Why are some plate boundaries frequented by earthquakes while others are relatively quiet? Along what type of plate boundaries are the deepest earthquakes? And the shallowest? Why?

You will see that mid-ocean ridges have a moderate number of earthquakes that are less than 10 km deep, whereas subduction zones (where one plate sinks beneath the other) are associated with more frequent earthquakes that are both deeper and more intense.

Zoom to Haiti and you will see that the newspaper article was correct: most earthquakes in the region over the three-year period occurred in a wide, scattered pattern off the northeast coast of Hispaniola (shown by the purple dots in the image below) but the January and February 2010 earthquakes were focused in a narrow cluster on the western side of the island, in Haiti (shown by the yellow dots). Which earthquakes would you consider aftershocks, and why?

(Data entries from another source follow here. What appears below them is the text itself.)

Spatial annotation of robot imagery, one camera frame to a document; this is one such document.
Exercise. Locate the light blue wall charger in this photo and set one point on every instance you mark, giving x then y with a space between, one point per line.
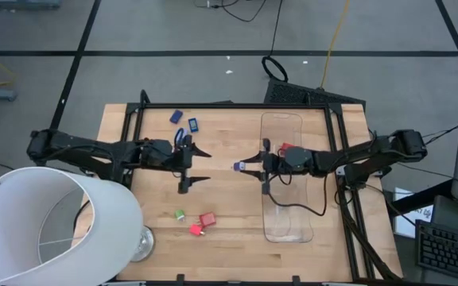
178 135

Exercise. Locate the black perforated panel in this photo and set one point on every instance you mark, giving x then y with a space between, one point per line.
292 93

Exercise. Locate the small purple wall charger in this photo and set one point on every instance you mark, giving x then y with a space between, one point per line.
238 166

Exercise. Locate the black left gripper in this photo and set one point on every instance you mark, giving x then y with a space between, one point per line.
183 159

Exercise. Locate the blue labelled memory card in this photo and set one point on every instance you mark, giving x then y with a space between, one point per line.
193 125

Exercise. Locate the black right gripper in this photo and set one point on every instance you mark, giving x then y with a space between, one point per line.
272 165

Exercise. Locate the red wall charger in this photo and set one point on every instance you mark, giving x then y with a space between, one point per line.
208 219
286 147

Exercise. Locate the white lamp shade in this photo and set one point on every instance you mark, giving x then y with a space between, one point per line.
109 222

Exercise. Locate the dark grey desk device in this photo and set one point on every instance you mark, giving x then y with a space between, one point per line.
455 210

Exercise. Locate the black aluminium table frame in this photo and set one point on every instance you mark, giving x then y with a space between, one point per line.
233 106

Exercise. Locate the black keyboard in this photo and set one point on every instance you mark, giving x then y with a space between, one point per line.
447 250

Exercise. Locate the pink wall charger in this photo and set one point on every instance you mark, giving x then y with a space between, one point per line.
195 229

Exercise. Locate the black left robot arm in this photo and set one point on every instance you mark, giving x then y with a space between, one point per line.
78 145

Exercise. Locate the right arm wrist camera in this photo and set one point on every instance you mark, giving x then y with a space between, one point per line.
298 159

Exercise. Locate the shiny metal lamp base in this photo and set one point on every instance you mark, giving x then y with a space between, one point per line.
146 244

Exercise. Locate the white paper sheet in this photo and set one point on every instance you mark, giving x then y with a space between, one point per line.
406 226

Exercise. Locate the green wall charger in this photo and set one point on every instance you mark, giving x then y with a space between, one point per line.
179 215

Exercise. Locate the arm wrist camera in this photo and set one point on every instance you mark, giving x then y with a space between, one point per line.
298 159
157 153

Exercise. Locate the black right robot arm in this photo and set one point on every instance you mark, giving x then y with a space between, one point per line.
372 153

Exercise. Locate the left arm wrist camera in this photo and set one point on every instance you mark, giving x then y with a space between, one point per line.
157 153

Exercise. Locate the dark blue memory card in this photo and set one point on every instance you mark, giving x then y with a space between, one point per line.
176 116

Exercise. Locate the clear plastic tray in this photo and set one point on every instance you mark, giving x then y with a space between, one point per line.
280 127
288 226

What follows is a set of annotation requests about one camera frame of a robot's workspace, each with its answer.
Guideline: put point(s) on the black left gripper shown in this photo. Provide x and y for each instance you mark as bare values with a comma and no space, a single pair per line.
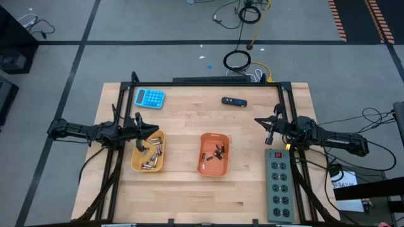
129,132

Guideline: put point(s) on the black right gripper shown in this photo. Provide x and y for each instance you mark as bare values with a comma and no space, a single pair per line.
285,129

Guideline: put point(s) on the yellow plastic bin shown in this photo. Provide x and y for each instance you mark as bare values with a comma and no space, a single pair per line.
136,157

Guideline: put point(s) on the orange plastic bin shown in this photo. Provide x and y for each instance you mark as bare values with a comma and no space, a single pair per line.
213,168

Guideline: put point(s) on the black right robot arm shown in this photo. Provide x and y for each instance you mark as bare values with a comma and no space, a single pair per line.
341,142

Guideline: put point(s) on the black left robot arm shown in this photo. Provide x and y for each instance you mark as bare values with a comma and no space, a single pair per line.
79,130

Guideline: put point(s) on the blue calculator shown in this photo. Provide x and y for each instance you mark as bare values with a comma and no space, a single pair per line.
151,99

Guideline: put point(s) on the grey power strip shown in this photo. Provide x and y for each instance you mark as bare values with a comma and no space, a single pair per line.
268,189

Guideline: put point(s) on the white paper label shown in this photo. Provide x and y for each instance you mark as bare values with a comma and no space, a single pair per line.
347,181

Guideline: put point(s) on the white paper sheet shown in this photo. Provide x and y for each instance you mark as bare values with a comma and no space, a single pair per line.
350,205

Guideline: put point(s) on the black equipment stand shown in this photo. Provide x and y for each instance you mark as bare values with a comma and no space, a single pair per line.
369,189

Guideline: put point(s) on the black orange-striped floor mat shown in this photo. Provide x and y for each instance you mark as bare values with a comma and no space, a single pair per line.
356,19

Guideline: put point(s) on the black box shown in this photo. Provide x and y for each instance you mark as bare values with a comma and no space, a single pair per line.
6,101

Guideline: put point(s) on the black cabinet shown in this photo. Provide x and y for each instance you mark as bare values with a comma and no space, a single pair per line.
12,47

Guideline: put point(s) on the black aluminium table frame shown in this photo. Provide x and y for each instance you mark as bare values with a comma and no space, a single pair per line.
202,84

Further questions that the students could address include:

1. How and why do plate boundaries differ, and how do their movements result in different kinds and numbers of earthquakes?
2. How do plate movements impact populations living in close proximity, and also those far away (through tsunamis)?
3. What is the average distance that most earthquakes occur from the subduction zone along the western edge of South America, and what does this distance, and depth of the earthquakes, tell you about the type of plate boundary that exists there?
4. Do you think that the fact that there had been no earthquakes in Haiti between 2004 and 2007 contributed to tectonic pressure that resulted in the magnitude 7.0 earthquake of January 2010?
5. How common are aftershocks?
6. The earthquake a month later in Chile was much larger than the Haiti earthquake, but the death toll was much less. What effect do building codes have on earthquake damage in a region? (See also Marazzi & Tirelli, 2010.)

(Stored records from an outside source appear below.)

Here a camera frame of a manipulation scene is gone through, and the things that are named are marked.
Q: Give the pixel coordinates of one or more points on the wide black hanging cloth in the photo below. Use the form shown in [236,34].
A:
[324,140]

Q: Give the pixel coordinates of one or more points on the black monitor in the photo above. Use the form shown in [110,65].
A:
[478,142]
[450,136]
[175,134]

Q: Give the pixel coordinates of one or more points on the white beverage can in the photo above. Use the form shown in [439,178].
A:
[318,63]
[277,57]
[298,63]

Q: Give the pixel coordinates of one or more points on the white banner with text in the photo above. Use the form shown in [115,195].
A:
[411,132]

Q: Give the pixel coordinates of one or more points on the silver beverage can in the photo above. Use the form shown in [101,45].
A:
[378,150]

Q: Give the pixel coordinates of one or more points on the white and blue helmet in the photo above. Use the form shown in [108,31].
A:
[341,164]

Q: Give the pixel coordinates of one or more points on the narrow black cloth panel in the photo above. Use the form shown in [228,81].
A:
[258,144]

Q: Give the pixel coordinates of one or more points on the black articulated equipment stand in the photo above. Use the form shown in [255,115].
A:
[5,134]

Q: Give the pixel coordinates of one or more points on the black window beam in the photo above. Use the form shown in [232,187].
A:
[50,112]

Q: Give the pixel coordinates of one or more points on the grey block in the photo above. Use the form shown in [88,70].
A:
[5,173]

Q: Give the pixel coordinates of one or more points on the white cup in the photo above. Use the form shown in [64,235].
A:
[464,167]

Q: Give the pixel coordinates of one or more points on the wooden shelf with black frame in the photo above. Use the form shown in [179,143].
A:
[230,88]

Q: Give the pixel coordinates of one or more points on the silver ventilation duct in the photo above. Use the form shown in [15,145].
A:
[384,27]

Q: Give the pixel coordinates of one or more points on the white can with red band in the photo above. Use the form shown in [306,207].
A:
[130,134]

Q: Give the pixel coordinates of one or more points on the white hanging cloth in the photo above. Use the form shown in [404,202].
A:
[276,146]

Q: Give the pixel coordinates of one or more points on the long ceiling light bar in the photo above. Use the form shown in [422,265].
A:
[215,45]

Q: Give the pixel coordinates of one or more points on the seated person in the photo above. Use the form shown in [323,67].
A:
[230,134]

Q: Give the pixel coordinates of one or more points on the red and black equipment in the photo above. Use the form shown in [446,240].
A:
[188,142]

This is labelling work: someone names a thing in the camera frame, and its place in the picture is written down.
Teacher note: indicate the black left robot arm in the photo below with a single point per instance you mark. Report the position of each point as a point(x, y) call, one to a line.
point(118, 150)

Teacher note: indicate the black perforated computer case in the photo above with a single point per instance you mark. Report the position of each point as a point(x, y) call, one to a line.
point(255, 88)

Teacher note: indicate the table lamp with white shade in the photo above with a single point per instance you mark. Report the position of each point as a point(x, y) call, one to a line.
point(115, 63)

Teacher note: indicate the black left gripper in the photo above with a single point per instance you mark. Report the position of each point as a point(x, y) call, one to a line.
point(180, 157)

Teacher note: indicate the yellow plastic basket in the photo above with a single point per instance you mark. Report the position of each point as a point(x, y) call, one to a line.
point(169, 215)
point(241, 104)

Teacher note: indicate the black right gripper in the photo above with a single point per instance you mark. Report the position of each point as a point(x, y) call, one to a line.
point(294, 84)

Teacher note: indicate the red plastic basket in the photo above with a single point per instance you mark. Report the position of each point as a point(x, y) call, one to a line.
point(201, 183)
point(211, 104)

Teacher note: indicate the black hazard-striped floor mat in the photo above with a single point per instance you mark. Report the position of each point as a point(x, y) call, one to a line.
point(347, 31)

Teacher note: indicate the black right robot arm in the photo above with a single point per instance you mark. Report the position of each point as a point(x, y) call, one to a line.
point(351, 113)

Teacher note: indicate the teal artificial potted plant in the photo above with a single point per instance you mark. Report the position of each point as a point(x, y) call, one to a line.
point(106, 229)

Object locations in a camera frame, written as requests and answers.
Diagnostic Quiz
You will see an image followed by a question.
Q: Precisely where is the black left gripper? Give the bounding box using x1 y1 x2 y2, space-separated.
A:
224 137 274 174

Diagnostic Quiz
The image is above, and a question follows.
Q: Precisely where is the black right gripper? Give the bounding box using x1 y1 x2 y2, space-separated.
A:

Analysing world climate with GIS

Another GIS investigation for the classroom would be to analyse world climates.

1. Download the free GIS software ArcExplorer Java Edition for Education^w2 (for Windows or Mac).
2. Open the worldclimate_hd project to view data layers that include vegetation, maximum and minimum temperature for July, maximum and minimum temperatures for January, mean precipitation, elevation, countries and a 30 degree latitude-longitude grid (see image below).
3. Click on the country layer and use the menu that appears to label the countries.

Why is the pattern of maximum temperatures for January different from that for July? From the map, can you see at what time of year it is summer in the northern hemisphere and when it is summer in the southern hemisphere? What influence does latitude have on temperature?

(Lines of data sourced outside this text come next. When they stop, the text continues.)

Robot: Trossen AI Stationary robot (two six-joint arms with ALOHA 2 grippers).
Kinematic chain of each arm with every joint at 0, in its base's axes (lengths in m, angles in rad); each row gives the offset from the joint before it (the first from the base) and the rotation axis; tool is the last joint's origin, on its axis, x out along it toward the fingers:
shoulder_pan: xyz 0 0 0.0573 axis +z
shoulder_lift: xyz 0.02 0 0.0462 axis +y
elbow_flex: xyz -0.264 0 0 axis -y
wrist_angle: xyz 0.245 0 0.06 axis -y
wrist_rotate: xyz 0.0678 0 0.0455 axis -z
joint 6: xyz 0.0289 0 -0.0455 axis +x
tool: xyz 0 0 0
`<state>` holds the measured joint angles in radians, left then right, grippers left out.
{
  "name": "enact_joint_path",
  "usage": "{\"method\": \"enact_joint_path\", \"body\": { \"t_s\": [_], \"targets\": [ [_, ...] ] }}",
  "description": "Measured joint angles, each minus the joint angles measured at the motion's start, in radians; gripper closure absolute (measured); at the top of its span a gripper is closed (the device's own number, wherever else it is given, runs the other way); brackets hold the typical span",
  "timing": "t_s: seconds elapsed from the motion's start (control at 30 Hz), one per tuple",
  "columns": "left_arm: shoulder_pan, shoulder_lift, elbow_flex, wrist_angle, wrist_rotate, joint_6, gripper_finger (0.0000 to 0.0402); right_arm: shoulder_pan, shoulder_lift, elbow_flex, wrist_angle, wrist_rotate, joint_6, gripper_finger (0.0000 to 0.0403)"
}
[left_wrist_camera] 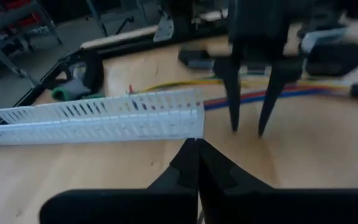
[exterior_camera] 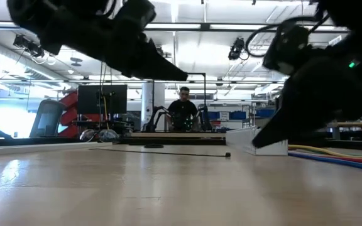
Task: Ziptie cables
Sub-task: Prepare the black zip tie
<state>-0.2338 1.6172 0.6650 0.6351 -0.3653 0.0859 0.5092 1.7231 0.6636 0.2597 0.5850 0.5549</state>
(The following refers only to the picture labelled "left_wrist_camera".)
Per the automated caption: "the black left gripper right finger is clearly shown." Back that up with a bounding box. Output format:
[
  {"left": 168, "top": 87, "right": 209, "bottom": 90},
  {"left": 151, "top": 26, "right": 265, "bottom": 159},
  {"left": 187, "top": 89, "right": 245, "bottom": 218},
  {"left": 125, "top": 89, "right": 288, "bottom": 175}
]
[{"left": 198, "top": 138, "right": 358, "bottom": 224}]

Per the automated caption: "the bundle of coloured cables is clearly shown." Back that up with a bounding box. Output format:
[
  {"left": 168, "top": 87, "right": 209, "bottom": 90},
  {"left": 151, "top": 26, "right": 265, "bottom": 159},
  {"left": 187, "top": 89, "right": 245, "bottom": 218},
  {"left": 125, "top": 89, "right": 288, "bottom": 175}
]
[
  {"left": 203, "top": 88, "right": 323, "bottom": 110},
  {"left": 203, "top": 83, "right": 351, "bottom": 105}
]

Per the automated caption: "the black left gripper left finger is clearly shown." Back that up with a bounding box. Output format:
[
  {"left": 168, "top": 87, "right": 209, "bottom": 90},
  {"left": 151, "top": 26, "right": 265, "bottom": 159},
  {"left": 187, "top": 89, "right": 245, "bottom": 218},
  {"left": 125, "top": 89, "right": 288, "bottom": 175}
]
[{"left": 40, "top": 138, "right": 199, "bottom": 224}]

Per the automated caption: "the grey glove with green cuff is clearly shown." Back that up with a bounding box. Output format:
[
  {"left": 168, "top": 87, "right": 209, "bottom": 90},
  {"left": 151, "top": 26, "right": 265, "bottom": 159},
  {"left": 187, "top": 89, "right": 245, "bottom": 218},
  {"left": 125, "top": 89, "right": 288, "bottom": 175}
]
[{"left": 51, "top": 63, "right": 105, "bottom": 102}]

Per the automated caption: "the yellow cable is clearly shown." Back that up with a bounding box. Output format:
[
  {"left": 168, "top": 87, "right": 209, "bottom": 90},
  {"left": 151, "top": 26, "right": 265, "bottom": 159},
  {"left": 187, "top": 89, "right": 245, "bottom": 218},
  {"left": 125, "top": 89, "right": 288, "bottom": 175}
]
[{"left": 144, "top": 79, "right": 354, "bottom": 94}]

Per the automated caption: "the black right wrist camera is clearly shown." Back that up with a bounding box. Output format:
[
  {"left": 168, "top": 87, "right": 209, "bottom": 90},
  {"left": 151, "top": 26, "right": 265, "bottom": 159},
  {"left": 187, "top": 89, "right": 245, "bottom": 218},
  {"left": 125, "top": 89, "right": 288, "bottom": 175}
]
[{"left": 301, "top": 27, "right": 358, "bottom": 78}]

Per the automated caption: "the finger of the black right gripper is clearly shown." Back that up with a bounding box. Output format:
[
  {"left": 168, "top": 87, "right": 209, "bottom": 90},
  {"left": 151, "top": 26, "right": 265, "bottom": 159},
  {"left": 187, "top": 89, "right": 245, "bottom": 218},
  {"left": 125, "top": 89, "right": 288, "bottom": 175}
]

What is the difference between the minimum and maximum temperatures for July? Do any regions of the world experience daily temperature swings of more than 20°C? Where are these regions? What is the effect of the ocean on daily temperature swings and on the maximum temperatures around the world?

4. Turn on the elevation map layer (see image below).

What effect does elevation have on temperature? Is elevation as important as latitude as a determinant of temperature?

5. Next, examine the vegetation map layer (see image below).

What primary vegetation types cover Gabon, Oman and Japan? How is climate linked to vegetation? What is the predominant vegetation in regions that are more than 2000 m in elevation? Move your mouse until it rests on the Equator, and describe how the vegetation changes as you move across South America, Africa and south-east Asia along the Equator. How does vegetation and climate change as you move north along the Prime Meridian from Ghana to the UK?

Zoom in on the region where you live. Determine the daily temperature variations in January and July and compare the maximum temperatures for January and July for your region.

How does the temperature, precipitation, vegetation and elevation compare with other regions of the world? Is there another part of the world that experiences a similar climate, elevation and vegetation to your region? If so, where is it?